Available data:
::::
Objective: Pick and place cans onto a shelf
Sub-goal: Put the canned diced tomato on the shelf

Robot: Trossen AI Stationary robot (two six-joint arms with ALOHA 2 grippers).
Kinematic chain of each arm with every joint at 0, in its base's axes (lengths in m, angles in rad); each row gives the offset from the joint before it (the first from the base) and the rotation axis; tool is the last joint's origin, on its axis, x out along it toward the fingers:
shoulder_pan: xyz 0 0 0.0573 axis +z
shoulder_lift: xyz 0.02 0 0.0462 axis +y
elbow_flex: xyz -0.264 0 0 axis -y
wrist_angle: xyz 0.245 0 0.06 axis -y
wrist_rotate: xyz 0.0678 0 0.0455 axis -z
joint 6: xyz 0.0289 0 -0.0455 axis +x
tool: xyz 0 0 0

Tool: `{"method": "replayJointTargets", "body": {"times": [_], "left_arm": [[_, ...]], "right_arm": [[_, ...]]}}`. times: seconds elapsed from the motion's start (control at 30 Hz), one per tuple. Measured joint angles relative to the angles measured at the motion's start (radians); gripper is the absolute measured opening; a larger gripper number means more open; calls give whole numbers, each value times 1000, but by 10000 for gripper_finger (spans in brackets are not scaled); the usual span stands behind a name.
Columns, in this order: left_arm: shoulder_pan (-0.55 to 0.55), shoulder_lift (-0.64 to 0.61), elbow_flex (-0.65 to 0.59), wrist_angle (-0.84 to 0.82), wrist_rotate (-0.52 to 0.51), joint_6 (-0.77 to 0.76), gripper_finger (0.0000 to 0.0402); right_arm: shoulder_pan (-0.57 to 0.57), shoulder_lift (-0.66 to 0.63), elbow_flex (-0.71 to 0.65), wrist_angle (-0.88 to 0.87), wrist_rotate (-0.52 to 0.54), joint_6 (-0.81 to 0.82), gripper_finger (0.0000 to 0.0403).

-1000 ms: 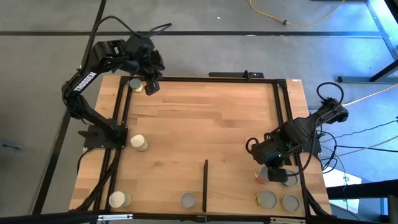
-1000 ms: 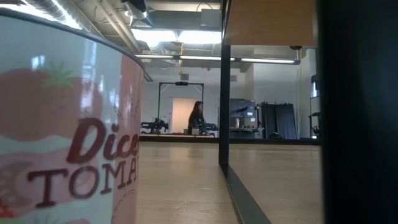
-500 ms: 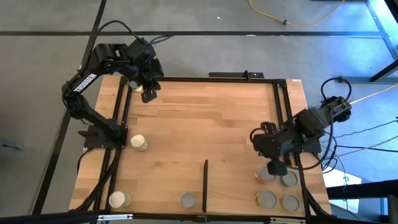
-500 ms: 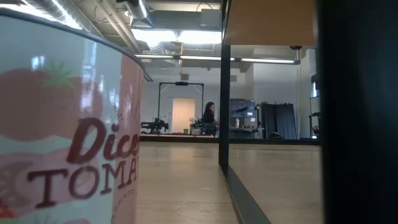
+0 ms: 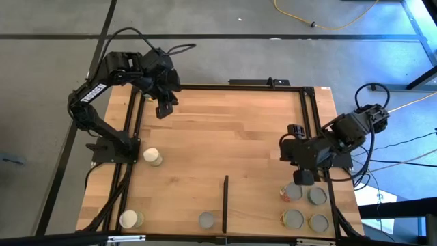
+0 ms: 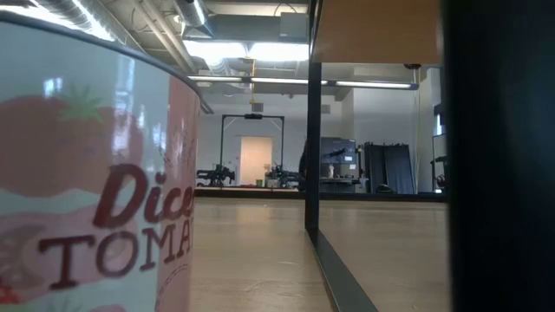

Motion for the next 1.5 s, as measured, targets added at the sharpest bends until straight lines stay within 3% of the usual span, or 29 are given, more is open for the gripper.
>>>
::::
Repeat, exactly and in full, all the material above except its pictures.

Objective: Pick and place cans onto a shelf
Sub-goal: Put the canned diced tomato on the shelf

Robot: Trossen AI Stationary robot (two six-joint arms with ALOHA 2 grippers).
Kinematic chain of each arm with every joint at 0, in its base's axes (lengths in m, angles in rad); each row gives the offset from the joint before it (the first from the base) and the rotation axis; tool is the last joint's origin, on its axis, x out along it toward the fingers:
shoulder_pan: xyz 0 0 0.0573 axis +z
shoulder_lift: xyz 0.02 0 0.0462 axis +y
elbow_flex: xyz -0.264 0 0 axis -y
wrist_angle: xyz 0.245 0 0.06 axis -y
wrist_rotate: xyz 0.0678 0 0.0455 axis -z
joint 6: xyz 0.0289 0 -0.0455 axis +x
tool: xyz 0 0 0

Tool: `{"method": "replayJointTargets", "body": {"times": [_], "left_arm": [[_, ...]], "right_arm": [[_, ...]]}}`. times: seconds elapsed from the motion's start (control at 30 Hz), one per tuple. Measured joint angles relative to the angles measured at the motion's start (radians); gripper is the absolute measured opening; a larger gripper number means more open; calls give whole numbers, each value times 1000, but by 10000 for gripper_finger (spans in brackets are not scaled); the usual span stands behind a name.
Columns, in this order: left_arm: shoulder_pan (-0.55 to 0.55), shoulder_lift (-0.64 to 0.61), elbow_flex (-0.65 to 0.59), wrist_angle (-0.84 to 0.82), wrist_rotate (-0.52 to 0.51), joint_6 (-0.77 to 0.76), gripper_finger (0.0000 to 0.0402); right_arm: shoulder_pan (-0.57 to 0.57), shoulder_lift (-0.66 to 0.63), elbow_flex (-0.71 to 0.65), wrist_angle (-0.88 to 0.87), wrist_rotate (-0.52 to 0.54), joint_6 (-0.81 to 0.82), gripper_finger (0.0000 to 0.0403).

-1000 ms: 
-1000 ms: 
-500 ms: 
-500 ms: 
+0 ms: 
+0 ms: 

Motion for the next 1.5 s, as measured, targets added at the sharpest bends until straight lines stay within 3% of the usual span, or 29 are given, more is open for the gripper.
>>>

The output is now finished.